> Exercise goal: Please report how many lines in the following material hold the string "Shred", giving only the number.

> Raw data:
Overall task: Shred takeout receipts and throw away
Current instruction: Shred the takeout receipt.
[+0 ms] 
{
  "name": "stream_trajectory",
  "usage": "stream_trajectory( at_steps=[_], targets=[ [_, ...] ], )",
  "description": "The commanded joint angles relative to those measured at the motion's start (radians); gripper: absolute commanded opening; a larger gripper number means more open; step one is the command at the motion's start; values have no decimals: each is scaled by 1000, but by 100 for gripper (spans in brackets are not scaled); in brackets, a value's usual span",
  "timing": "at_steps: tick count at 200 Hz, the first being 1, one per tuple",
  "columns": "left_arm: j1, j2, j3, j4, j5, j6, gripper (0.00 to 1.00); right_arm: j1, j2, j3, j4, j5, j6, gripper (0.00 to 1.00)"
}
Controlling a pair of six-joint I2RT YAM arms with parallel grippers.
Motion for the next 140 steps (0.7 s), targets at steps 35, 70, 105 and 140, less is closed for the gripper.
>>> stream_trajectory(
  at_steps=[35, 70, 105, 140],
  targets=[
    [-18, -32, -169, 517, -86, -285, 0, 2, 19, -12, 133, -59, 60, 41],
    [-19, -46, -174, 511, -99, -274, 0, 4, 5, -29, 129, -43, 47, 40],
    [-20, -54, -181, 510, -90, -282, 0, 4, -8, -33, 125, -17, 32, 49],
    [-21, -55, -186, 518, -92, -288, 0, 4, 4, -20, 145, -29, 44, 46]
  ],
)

> Exercise response: 2